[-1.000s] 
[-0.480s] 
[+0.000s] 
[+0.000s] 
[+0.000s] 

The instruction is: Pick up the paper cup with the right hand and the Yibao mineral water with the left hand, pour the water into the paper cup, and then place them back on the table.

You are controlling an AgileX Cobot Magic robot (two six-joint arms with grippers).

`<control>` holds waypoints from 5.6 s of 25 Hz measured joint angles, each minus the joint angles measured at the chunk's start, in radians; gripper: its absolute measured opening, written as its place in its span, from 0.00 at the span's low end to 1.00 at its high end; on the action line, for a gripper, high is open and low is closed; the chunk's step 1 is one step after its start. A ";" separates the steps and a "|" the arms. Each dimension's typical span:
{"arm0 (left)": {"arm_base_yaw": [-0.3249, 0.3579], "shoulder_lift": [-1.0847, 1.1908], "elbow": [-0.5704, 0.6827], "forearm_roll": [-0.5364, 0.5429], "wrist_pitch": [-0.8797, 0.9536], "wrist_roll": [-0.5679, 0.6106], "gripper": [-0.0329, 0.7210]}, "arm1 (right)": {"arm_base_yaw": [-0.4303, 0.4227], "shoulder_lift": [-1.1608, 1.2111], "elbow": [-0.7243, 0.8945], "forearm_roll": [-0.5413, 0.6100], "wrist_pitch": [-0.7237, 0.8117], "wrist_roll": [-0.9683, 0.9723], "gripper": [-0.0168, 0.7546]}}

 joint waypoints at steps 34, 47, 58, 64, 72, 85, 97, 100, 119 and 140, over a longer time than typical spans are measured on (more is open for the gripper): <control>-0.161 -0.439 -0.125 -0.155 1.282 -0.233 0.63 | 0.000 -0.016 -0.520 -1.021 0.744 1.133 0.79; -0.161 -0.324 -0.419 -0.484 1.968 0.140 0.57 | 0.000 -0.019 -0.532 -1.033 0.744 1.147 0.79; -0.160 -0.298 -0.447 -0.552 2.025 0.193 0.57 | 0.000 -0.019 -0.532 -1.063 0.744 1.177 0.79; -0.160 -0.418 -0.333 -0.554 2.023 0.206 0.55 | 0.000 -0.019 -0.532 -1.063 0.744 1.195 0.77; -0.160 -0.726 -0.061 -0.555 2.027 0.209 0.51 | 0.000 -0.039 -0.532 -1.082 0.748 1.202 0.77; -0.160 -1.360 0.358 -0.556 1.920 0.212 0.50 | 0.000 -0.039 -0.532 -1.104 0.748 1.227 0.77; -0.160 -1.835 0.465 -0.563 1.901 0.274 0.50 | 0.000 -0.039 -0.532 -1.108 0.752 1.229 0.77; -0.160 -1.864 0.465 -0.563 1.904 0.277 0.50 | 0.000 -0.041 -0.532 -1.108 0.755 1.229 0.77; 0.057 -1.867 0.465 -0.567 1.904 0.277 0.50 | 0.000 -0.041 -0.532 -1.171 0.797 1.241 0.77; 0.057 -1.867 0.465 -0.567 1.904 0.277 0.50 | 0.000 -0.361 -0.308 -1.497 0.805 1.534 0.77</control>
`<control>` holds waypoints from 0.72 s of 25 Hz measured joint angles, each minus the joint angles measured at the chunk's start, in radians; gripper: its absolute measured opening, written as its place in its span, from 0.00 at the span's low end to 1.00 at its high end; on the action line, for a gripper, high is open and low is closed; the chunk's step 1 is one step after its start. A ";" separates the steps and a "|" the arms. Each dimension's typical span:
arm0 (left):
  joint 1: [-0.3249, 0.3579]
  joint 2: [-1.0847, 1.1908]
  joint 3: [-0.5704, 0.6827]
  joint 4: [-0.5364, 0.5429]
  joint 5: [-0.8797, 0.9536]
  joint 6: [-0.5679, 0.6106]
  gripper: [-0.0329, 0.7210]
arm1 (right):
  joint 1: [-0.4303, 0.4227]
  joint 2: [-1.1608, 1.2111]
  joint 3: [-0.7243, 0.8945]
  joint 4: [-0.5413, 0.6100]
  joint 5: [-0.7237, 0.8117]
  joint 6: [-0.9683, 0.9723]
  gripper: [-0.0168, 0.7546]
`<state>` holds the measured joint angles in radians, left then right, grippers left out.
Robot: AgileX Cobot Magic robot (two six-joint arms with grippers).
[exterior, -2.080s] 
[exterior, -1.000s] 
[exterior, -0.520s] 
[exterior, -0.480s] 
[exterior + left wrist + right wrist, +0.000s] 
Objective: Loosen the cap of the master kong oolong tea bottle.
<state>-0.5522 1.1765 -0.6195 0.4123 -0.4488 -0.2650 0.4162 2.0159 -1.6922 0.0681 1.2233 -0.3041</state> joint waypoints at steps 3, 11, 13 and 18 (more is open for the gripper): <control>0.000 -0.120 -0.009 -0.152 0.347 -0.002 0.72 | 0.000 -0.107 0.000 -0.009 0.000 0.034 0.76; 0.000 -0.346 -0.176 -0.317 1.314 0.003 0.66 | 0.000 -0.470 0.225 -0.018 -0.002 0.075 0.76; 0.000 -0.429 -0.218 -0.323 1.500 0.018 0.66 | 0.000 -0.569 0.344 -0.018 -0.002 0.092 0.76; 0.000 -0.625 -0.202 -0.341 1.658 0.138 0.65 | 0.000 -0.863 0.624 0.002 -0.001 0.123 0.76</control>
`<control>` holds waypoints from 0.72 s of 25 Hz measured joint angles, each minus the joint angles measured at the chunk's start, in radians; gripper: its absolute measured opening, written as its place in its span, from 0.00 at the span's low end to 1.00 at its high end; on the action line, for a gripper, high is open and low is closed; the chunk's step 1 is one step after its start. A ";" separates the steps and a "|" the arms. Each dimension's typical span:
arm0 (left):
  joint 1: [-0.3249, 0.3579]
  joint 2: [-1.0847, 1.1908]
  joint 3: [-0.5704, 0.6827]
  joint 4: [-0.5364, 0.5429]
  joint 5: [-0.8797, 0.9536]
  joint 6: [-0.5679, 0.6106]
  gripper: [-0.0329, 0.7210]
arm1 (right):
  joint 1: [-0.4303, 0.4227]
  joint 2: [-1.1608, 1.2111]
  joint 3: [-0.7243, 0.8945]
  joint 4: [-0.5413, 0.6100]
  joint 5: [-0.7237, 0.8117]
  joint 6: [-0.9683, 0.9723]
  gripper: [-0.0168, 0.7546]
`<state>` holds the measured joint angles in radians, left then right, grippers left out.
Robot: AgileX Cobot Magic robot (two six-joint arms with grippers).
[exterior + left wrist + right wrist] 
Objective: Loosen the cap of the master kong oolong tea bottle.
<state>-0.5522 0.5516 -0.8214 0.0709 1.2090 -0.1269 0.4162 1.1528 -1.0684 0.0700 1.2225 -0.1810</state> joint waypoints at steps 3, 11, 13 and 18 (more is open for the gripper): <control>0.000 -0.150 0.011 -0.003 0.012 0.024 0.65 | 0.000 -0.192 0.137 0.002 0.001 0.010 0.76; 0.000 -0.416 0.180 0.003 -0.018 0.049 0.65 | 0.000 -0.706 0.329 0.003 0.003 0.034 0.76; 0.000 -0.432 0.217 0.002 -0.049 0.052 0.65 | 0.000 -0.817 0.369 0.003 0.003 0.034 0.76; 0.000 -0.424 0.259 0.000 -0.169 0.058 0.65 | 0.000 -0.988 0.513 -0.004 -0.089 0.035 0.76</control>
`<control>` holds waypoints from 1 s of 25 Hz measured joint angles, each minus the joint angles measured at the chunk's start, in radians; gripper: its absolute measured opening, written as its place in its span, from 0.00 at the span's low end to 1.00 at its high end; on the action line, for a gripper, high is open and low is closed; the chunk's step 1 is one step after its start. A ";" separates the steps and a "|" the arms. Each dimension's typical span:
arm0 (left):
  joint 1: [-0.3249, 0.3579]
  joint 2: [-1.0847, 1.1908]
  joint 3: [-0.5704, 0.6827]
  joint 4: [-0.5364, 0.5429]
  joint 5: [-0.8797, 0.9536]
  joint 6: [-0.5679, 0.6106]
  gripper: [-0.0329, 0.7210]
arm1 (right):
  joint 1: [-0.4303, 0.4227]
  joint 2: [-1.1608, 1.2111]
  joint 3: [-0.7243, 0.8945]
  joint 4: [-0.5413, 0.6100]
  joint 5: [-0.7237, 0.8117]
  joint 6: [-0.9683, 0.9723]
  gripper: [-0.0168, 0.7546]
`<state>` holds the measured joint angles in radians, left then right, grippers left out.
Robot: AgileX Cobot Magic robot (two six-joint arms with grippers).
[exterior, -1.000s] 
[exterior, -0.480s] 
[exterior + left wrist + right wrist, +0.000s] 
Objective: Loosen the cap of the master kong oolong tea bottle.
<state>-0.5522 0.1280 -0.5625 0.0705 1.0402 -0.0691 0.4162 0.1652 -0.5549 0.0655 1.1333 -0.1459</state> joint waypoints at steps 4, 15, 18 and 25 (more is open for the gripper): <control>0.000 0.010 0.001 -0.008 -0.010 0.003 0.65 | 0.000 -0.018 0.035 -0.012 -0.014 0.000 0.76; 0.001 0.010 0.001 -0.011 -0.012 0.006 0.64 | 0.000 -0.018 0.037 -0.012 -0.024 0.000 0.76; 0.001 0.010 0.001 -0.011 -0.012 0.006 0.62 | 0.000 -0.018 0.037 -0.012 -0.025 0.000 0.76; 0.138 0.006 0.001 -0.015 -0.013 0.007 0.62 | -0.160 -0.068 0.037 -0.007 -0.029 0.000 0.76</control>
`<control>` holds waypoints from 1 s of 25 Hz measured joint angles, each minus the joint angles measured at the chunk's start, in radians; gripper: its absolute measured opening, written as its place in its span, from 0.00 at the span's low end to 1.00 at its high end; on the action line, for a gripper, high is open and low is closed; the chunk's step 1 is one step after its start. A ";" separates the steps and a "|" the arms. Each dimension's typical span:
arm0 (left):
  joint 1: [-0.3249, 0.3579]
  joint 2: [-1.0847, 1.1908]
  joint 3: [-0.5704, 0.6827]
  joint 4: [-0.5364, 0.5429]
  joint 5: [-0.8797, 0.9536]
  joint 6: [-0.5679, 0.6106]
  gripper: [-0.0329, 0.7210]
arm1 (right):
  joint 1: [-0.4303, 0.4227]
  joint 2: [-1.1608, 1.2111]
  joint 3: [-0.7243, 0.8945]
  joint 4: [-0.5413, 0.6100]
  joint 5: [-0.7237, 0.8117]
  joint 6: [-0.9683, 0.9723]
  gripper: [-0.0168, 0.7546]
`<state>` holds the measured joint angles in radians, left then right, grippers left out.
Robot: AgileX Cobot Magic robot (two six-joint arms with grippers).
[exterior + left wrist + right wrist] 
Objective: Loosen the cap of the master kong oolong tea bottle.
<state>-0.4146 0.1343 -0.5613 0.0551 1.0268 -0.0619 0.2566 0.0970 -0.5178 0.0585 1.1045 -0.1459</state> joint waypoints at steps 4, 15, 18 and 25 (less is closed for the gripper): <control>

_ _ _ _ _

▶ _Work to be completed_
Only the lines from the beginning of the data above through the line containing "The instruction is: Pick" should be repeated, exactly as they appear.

▶ _Reply to the task_
[-1.000s] 
[-0.480s] 
[+0.000s] 
[+0.000s] 
[+0.000s] 

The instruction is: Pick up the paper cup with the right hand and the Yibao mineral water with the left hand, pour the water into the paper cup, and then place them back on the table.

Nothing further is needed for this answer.